→ WHAT THE TASK ASKS
Would you output the entries below only from the line containing "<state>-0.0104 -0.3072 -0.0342" through the line containing "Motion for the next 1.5", exactly as they stand and with both ends included?

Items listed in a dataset
+++
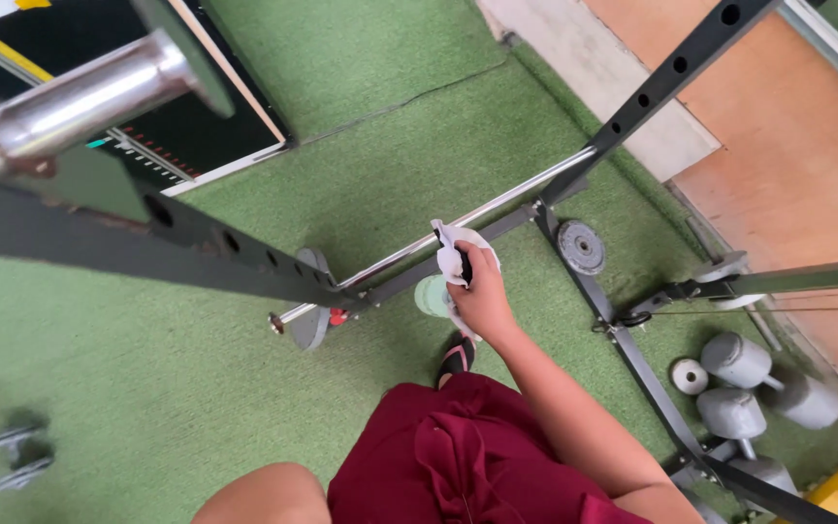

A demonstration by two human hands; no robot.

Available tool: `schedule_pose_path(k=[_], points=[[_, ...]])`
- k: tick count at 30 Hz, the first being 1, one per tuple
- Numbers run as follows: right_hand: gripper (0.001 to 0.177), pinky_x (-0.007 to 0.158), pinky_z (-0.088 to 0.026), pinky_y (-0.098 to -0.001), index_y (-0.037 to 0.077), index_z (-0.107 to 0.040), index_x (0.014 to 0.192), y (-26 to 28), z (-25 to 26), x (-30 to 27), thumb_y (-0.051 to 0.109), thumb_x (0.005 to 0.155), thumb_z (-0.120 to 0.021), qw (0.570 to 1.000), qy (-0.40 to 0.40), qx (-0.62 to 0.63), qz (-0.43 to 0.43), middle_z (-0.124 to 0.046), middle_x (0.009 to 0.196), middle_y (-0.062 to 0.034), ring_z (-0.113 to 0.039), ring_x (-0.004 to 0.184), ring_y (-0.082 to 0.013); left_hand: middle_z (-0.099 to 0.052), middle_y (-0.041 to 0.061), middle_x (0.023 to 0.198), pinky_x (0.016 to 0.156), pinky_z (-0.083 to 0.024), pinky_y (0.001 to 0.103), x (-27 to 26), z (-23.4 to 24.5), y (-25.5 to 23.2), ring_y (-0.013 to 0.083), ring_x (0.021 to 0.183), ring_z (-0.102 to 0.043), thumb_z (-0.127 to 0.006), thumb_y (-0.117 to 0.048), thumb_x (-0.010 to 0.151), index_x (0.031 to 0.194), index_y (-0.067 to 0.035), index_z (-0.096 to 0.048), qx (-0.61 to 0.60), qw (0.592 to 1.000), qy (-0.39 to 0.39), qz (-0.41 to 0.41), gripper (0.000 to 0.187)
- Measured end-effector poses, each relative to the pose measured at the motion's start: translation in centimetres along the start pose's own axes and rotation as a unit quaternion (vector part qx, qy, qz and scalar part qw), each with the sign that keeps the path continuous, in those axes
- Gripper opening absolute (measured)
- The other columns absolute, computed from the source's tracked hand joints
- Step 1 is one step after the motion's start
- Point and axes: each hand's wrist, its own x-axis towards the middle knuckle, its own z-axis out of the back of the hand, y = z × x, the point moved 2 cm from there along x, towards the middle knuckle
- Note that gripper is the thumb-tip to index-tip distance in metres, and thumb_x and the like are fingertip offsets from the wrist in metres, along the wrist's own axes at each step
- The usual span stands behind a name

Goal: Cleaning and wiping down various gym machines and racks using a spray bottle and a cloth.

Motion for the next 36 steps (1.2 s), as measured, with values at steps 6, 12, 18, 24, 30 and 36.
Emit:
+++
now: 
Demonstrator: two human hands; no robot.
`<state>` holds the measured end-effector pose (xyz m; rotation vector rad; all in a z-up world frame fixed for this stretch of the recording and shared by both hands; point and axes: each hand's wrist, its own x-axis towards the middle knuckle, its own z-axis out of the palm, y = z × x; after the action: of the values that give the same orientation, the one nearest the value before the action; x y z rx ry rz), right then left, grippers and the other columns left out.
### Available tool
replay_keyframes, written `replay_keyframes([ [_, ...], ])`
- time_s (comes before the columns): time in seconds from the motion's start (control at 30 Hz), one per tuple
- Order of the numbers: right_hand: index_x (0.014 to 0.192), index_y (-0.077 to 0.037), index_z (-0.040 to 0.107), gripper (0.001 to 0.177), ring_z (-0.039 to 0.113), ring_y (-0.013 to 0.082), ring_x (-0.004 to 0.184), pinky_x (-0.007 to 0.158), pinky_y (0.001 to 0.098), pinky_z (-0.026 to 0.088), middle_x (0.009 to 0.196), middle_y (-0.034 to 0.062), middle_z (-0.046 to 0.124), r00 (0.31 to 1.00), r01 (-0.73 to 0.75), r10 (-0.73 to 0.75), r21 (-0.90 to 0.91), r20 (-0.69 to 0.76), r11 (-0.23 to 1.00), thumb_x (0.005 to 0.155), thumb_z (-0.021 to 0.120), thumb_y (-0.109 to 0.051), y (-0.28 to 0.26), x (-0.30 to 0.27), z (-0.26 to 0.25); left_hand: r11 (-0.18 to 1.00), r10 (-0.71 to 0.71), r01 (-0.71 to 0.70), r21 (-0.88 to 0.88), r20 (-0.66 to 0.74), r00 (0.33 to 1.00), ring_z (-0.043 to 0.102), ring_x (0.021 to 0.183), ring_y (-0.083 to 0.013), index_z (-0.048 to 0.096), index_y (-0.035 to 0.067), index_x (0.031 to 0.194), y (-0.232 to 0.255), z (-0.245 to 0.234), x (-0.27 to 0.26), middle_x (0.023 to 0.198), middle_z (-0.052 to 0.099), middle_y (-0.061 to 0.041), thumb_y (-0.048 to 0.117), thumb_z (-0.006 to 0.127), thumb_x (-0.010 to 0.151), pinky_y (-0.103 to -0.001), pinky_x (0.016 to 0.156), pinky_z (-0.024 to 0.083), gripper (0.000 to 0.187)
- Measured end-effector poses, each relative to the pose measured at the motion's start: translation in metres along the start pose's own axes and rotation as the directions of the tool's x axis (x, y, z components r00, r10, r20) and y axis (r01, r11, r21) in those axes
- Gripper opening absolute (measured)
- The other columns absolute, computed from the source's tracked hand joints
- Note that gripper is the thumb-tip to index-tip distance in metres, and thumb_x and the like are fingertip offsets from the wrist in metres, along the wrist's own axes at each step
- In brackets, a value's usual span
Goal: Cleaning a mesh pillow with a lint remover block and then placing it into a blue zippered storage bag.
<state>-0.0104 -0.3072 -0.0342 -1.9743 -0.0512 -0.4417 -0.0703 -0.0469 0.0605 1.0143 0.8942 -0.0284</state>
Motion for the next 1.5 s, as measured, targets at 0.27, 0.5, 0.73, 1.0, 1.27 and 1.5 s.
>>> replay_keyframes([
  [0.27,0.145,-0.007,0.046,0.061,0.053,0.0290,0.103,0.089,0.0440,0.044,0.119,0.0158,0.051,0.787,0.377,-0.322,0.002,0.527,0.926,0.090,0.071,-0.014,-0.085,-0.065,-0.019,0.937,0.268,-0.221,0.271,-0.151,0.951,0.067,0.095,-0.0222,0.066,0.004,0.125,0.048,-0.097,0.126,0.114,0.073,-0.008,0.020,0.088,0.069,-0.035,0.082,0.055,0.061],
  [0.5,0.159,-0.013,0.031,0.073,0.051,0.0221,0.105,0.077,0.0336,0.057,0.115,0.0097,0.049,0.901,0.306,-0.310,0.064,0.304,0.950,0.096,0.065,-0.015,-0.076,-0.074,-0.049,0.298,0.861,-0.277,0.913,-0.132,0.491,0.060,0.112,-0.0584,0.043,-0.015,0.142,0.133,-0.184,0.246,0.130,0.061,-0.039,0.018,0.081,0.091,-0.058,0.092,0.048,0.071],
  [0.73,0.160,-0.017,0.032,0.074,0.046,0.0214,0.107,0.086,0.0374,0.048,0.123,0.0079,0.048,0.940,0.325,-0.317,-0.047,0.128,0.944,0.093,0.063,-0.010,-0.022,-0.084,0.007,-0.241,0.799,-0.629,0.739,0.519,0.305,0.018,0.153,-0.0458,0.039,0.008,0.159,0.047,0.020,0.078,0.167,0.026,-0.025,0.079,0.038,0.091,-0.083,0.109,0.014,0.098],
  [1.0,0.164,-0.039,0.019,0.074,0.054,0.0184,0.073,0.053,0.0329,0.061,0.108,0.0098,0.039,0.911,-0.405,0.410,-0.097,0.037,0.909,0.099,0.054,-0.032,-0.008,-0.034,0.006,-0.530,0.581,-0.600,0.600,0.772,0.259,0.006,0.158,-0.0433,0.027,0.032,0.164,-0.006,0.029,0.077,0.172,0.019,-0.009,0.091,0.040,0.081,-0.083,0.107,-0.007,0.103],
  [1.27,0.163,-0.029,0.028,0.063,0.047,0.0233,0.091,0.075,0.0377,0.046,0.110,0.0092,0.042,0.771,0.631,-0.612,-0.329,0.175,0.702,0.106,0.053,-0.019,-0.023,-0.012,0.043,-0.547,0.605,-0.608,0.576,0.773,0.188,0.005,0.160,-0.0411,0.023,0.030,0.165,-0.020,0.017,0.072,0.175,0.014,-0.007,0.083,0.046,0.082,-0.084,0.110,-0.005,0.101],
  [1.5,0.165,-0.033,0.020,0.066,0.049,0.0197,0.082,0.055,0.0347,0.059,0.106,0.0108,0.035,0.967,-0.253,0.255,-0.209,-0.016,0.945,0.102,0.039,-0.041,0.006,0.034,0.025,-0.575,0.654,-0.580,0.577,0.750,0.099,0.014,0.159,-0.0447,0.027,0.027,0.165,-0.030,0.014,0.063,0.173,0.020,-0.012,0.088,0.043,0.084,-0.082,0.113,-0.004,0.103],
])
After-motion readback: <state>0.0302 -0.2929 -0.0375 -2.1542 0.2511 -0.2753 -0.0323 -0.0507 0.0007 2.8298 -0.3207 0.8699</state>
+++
→ RESPONSE TO THIS EXERCISE
<state>-0.0104 -0.3072 -0.0342 -1.9743 -0.0512 -0.4417 -0.0703 -0.0469 0.0605 1.0143 0.8942 -0.0284</state>
Motion for the next 1.5 s, as measured, targets at 0.27, 0.5, 0.73, 1.0, 1.27 and 1.5 s.

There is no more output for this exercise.